* [Exercise]
Nothing but the lines from the one containing "Order of the" through the one containing "Measured end-effector poses, each", both included, should be given again, each exactly as written below.

##### Given entries #####

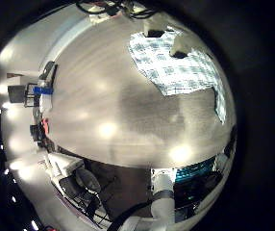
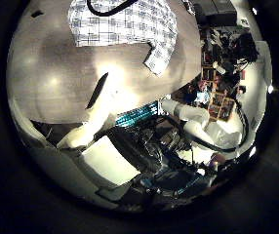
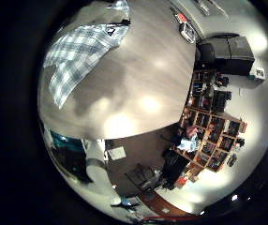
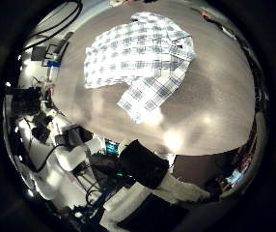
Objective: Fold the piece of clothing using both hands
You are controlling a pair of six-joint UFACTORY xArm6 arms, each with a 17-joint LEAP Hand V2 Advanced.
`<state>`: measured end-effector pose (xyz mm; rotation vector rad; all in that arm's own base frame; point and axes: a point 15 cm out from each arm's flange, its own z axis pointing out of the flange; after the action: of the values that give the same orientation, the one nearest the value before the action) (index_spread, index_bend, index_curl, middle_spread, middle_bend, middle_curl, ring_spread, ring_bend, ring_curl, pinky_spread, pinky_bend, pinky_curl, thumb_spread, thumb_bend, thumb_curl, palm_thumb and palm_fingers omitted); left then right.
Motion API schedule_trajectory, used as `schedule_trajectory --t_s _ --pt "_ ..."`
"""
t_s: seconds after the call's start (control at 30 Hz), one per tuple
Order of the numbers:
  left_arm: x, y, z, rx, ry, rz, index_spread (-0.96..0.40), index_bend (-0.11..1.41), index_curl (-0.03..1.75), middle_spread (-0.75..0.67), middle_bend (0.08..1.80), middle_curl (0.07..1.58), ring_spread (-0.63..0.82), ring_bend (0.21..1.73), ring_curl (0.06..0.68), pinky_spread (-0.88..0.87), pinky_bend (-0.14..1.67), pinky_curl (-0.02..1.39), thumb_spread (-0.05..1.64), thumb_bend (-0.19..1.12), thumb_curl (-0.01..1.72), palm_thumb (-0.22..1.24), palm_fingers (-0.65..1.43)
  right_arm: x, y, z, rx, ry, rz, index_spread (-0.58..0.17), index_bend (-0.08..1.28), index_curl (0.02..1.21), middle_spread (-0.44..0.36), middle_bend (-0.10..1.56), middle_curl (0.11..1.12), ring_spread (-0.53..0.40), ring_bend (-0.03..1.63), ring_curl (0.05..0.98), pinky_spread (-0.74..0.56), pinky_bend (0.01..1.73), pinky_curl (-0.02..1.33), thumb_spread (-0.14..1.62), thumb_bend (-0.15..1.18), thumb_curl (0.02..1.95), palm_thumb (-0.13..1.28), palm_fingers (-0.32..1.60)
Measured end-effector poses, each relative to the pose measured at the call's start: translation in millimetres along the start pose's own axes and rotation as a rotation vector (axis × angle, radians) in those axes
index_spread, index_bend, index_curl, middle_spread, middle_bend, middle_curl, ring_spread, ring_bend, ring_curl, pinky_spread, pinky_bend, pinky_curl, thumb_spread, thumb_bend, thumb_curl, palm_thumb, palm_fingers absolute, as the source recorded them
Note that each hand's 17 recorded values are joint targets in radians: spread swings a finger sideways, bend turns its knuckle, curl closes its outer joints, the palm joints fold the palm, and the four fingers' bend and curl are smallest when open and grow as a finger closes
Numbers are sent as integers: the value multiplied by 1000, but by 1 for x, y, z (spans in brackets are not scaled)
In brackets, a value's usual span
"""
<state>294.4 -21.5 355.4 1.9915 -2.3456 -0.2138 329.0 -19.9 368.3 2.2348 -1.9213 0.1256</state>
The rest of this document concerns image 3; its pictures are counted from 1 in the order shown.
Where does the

#####
##### Given entries #####

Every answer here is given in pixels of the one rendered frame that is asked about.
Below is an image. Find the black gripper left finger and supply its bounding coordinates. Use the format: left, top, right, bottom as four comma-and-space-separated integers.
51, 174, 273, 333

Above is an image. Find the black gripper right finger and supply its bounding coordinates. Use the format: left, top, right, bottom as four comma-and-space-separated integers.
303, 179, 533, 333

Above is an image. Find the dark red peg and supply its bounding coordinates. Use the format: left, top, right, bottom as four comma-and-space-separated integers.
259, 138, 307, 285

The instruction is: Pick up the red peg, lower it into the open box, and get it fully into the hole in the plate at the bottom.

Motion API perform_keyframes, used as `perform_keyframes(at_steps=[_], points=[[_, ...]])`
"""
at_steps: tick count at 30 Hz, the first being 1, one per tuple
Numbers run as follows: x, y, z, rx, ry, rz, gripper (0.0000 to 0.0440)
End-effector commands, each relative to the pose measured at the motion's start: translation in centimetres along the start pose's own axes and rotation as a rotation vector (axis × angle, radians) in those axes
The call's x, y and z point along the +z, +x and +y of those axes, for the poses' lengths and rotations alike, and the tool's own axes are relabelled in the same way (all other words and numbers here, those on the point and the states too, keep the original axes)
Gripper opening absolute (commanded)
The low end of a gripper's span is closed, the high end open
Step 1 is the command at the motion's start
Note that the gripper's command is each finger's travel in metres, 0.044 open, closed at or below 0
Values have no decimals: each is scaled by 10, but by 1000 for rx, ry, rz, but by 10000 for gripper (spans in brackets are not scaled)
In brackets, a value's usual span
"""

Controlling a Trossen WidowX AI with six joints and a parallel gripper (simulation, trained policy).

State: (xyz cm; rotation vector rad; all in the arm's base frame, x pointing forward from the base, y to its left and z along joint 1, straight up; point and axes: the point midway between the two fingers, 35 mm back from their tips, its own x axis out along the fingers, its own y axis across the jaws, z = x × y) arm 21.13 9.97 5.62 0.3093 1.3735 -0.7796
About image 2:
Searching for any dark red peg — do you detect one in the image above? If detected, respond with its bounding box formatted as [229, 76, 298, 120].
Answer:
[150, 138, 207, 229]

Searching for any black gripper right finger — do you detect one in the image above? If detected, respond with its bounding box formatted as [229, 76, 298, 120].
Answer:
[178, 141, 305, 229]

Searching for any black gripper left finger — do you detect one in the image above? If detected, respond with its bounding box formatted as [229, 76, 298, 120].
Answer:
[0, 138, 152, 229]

#####

* [Result]
Order of the numbers:
  left_arm: x, y, z, rx, ry, rz, index_spread (-0.96..0.40), index_bend (-0.11..1.41), index_curl (-0.03..1.75), middle_spread (-0.75..0.67), middle_bend (0.08..1.80), middle_curl (0.07..1.58), ring_spread (-0.63..0.82), ring_bend (0.21..1.73), ring_curl (0.06..0.68), pinky_spread (-0.88..0.87), pinky_bend (-0.14..1.67), pinky_curl (-0.02..1.39), thumb_spread (-0.05..1.64), thumb_bend (-0.19..1.12), thumb_curl (-0.01..1.72), palm_thumb (-0.22..1.24), palm_fingers (-0.65..1.43)
  right_arm: x, y, z, rx, ry, rz, index_spread (-0.58..0.17), index_bend (-0.08..1.28), index_curl (0.02..1.21), middle_spread (-0.44..0.36), middle_bend (-0.10..1.56), middle_curl (0.11..1.12), ring_spread (-0.53..0.40), ring_bend (-0.03..1.63), ring_curl (0.05..0.98), pinky_spread (-0.74..0.56), pinky_bend (0.01..1.73), pinky_curl (-0.02..1.33), thumb_spread (-0.14..1.62), thumb_bend (-0.15..1.18), thumb_curl (0.02..1.95), palm_thumb (-0.13..1.28), palm_fingers (-0.32..1.60)
Measured end-effector poses, each relative to the pose measured at the call's start: translation in millimetres along the start pose's own axes and rotation as a rotation vector (axis × angle, radians) in those axes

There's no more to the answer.